Lucinda Rogers: On Gentrification, House of Illustration, London
London-based artist Lucinda Rogers‘ latest exhibition explores East London’s 200-year-old Ridley Road Market and a new block of luxury flats soon to be unveiled there. Well known as an illustrator of newspaper columns, Rogers is also a reportage artist, drawing directly from life. This specially commissioned set of drawings offers an intriguing take on the impact of gentrification.
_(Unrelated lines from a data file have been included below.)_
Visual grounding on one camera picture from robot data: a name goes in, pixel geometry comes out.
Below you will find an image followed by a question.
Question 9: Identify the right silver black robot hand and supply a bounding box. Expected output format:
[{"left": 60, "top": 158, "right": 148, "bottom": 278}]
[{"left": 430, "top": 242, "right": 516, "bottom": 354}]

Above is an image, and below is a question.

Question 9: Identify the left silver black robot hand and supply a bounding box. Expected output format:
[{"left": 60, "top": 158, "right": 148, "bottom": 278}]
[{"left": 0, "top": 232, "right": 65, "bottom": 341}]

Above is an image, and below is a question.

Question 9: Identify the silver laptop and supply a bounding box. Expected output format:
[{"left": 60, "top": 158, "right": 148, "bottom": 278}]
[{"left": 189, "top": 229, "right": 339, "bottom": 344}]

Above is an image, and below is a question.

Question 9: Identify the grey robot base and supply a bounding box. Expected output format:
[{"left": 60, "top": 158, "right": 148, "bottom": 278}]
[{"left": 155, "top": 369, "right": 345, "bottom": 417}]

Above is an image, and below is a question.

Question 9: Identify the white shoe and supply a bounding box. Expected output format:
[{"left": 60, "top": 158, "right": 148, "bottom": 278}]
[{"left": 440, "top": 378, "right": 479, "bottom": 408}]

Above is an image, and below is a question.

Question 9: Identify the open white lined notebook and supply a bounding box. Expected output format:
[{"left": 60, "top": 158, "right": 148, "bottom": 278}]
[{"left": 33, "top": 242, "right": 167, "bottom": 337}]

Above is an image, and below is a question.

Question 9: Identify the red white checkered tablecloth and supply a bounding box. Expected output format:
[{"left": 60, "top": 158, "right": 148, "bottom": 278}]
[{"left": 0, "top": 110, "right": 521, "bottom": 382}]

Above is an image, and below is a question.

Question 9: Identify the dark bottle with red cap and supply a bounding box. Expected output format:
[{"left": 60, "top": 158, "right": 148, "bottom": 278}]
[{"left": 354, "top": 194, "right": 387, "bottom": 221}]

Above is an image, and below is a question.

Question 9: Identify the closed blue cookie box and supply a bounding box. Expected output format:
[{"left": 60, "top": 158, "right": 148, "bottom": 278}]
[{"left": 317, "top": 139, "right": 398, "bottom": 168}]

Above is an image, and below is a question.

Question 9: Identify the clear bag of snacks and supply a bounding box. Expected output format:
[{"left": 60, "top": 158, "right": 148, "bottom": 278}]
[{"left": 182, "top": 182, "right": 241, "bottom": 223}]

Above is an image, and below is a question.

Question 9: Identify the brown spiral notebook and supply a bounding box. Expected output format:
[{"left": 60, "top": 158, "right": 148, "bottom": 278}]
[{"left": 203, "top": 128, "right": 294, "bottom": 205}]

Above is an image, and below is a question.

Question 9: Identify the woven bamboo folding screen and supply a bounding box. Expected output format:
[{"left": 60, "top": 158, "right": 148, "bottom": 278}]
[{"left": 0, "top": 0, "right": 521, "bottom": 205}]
Until 25 March 2018, www.houseofillustration.org.uk
Mary Reid Kelley and Patrick Kelley: We Are Ghosts, Tate, Liverpool
For their first UK exhibition in a public gallery, American artists Mary Reid Kelley and Patrick Kelley are showing two films and a number of lightbox photographs. The pair reimagine life on a US Navy Submarine at the end of the second world war in surreal stories part inspired by history and mythology. The artists act in multiple roles, their characters telling stories that imagine unrecorded histories.
Until 18 March 2018, www.tate.org.uk
humansbeingdigital, The Lowry, Salford
This group exhibition features nine international artists exploring the links between humans, machines and technology. At the root of the show is the idea that technology is often considered mechanical, cold or inhuman, whereas art forms such as painting and music are not. Questioning this view, the works of Felix Luque Sanchez, Max Dovey and Libby Heaney use humorous aspects of modern communication – emails, Instagram and Tinder respectively. Dovey’s installation even uses an algorithm to decide if visitors look ‘hipster’ enough to enter his work, A Hipster Bar. Other contributing artists are: U_Joo and Limhee Young, Thom Kubli, Nye Thompson, Thomson and Craighead, Mary Maggic, Mango Chijo Tree and The Jayder, and Pascal Haudressy.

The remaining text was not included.